Locals look to New Scotland Town Board for ‘green initiative’

Enterprise file photo 

A rain garden is used to filter and reduce a property’s stormwater runoff. Recently, the New Scotland Town Board was asked to support an initiative to curb runoff from the town’s Swift Road park. 

NEW SCOTLAND — Residents are asking the town of New Scotland to come up with an “green initiative” to help combat the local effects of climate change.

During a recent town board meeting, New Scotland resident Jacob Kruzansky, after hearing about Voorheesville resident Charles Divine’s three-decade ordeal with flooding on his Bayberry Court property, asked board members “to implement some kind of green initiative in the town so that we can do our part, we can help reduce the hassle for our neighbors, and, you know, we can also contribute to the wellness of the environment as a whole.”

Kruzansky told the board, “I believe this provides an impetus even if we as a town cannot unilaterally stop climate change.”

Divine’s Bayberry Court home backs up to the town’s Swift Road Park, and on Aug. 9 he recounted for town board members how a torrential rainstorm this past July, and the runoff from the 68.5-acre park, affected his quarter-acre property.

“It’s a massive influx, all of a sudden the stream — if you look at it today, you’d say, ‘What is this guy's problem, it’s a trickle in there’ — it turns into a raging river,” Divine said of the creek that carries runoff from the park.

During the July storm, with flooding Divine described as “whitewater rapids” and the worst he’d seen in 30 years of trying to control stormwater runoff coming from the Swift Road park, a footbridge spanning the creek was wiped out. He also said the flooding took out about 80 feet of his neighbor’s 3-foot-tall timber retaining wall. 

“It was just amazing,” Divine said. “A lot of those timbers ended up” in the backyard of a Severson Hill Road resident. 

A downstream neighbor, Pat Corcione, said the flooding was strong enough to move a National Grid “terminal box” near his property “halfway off its pad. Now if that wasn’t a terminal box,” he said, “if that was an intermediate line, there would have been a power outage.”

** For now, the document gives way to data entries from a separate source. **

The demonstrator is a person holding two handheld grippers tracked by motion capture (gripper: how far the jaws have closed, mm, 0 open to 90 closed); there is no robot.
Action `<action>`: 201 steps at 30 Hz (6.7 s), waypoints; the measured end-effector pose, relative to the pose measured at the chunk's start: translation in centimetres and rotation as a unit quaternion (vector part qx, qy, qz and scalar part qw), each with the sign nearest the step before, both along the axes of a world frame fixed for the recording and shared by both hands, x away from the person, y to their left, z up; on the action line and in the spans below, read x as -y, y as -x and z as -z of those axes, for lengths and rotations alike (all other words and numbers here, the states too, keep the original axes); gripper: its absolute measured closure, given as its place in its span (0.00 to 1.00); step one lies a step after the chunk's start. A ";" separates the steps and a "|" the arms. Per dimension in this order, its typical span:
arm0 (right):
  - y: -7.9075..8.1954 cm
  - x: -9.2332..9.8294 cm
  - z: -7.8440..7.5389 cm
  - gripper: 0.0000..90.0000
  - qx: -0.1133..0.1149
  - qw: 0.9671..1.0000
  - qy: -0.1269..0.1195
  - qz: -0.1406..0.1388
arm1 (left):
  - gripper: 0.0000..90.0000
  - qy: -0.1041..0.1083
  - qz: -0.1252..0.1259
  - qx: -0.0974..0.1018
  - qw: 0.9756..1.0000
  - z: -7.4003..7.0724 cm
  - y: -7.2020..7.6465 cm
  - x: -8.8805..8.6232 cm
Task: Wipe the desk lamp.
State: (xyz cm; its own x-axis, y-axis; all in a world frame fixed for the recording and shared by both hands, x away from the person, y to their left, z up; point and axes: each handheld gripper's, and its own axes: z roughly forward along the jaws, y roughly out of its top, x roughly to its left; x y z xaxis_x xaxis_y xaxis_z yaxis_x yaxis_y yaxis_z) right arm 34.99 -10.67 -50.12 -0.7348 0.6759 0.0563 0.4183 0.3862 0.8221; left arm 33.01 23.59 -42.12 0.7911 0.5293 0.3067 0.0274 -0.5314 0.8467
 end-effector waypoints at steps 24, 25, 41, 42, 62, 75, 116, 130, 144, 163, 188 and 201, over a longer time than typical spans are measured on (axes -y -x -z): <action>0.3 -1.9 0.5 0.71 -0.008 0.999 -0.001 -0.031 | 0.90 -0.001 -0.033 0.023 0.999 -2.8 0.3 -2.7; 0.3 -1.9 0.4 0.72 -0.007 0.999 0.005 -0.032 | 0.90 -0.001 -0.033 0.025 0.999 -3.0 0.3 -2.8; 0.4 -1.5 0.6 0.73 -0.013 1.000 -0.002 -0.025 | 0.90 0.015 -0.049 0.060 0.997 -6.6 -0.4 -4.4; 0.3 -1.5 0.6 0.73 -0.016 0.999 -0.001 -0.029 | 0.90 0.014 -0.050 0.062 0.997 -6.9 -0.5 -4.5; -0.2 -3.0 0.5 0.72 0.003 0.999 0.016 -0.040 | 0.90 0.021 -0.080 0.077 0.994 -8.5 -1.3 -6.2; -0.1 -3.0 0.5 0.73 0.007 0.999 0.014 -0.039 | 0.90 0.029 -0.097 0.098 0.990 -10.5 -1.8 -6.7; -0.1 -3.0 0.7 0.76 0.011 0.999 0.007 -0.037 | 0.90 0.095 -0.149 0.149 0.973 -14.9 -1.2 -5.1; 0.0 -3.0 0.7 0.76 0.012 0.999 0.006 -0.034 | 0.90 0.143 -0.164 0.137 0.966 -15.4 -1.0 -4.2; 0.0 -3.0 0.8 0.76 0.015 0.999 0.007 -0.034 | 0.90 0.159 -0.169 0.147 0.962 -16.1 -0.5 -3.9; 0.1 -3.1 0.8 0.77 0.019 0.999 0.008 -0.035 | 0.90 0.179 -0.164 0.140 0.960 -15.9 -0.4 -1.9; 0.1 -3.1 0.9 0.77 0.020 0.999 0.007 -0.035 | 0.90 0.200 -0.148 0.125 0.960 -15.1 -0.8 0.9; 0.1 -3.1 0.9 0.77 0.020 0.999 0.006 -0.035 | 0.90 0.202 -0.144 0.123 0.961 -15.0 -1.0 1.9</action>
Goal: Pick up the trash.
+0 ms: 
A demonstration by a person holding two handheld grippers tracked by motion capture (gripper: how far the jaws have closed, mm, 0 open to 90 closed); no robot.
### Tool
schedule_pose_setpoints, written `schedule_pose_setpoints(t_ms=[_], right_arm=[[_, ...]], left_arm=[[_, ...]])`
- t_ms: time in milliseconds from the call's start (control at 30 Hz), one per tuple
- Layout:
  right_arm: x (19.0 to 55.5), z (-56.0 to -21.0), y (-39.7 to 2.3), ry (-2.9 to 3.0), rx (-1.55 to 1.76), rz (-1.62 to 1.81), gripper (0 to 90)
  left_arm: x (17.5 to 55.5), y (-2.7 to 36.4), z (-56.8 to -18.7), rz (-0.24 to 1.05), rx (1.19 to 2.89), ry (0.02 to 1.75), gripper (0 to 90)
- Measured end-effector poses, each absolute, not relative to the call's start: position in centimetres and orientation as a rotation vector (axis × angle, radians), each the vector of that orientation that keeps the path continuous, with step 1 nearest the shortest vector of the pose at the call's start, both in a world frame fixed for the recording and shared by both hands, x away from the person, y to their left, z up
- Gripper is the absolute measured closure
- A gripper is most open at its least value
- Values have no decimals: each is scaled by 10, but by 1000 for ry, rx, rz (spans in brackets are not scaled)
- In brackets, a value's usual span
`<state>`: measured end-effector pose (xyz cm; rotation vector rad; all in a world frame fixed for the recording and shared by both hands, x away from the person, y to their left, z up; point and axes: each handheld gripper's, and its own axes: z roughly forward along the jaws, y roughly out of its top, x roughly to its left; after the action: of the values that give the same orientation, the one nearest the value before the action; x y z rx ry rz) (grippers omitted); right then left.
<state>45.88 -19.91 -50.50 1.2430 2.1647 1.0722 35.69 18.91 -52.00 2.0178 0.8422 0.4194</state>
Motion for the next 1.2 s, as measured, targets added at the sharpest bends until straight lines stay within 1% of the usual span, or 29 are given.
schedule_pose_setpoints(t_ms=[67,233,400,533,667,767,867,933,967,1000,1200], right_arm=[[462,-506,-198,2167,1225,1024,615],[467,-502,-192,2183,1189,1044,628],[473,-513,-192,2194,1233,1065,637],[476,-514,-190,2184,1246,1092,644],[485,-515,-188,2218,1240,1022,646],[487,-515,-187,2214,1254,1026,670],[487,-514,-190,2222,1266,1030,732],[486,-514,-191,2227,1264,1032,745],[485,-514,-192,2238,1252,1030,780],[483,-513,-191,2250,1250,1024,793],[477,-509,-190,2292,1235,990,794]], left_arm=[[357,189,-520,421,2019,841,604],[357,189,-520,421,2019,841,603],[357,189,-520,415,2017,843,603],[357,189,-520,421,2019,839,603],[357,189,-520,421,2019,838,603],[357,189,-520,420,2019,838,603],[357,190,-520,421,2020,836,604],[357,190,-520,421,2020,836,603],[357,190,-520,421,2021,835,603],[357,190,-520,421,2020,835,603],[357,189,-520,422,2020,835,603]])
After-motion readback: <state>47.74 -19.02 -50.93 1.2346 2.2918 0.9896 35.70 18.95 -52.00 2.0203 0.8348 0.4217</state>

Divine hasn’t just let things get worse; he said his own mitigation efforts have included the installation of 22 tons of boulders and 15,000 pounds of rock wall, but the flooding has only worsened over time due to more frequent extreme storms, which he attributed to climate change.

Divine has raised the issue with the town as far back as 2009 and he’s also raised his concerns during Voorheesville village board meetings, but only more recently has anything come of it. 

After Divine spoke and Kruzansky made his request to the board, Councilwoman Bridgit Burke asked Kruzansky, “Did you have a particular green initiative in mind?”

Corcione responded that, “over the time that I've lived there in my house, I’ve planted 12 to 13 trees, [but] I don't have any more room; you know what I’m saying?” He also said he’d “put some dappled willows, which are very good to suck up water … If you do things like that, it helps. But when you’re fighting climate change, like [Kruzansky] said, we need everybody to do it.”

Councilman William Hennessy noted that the town had made some of its own mitigation efforts. “[What] we’ve done recently, we modified our solar law and we included retention of mature forests. And we included restoration of trees taken down. So we are efforting,” he said. 

While no specific green initiative was agreed upon at the meeting, it was said by residents and board members alike that some kind of grassroots effort, like letters to the Enterprise editor, would be helpful to kickstart the initiative.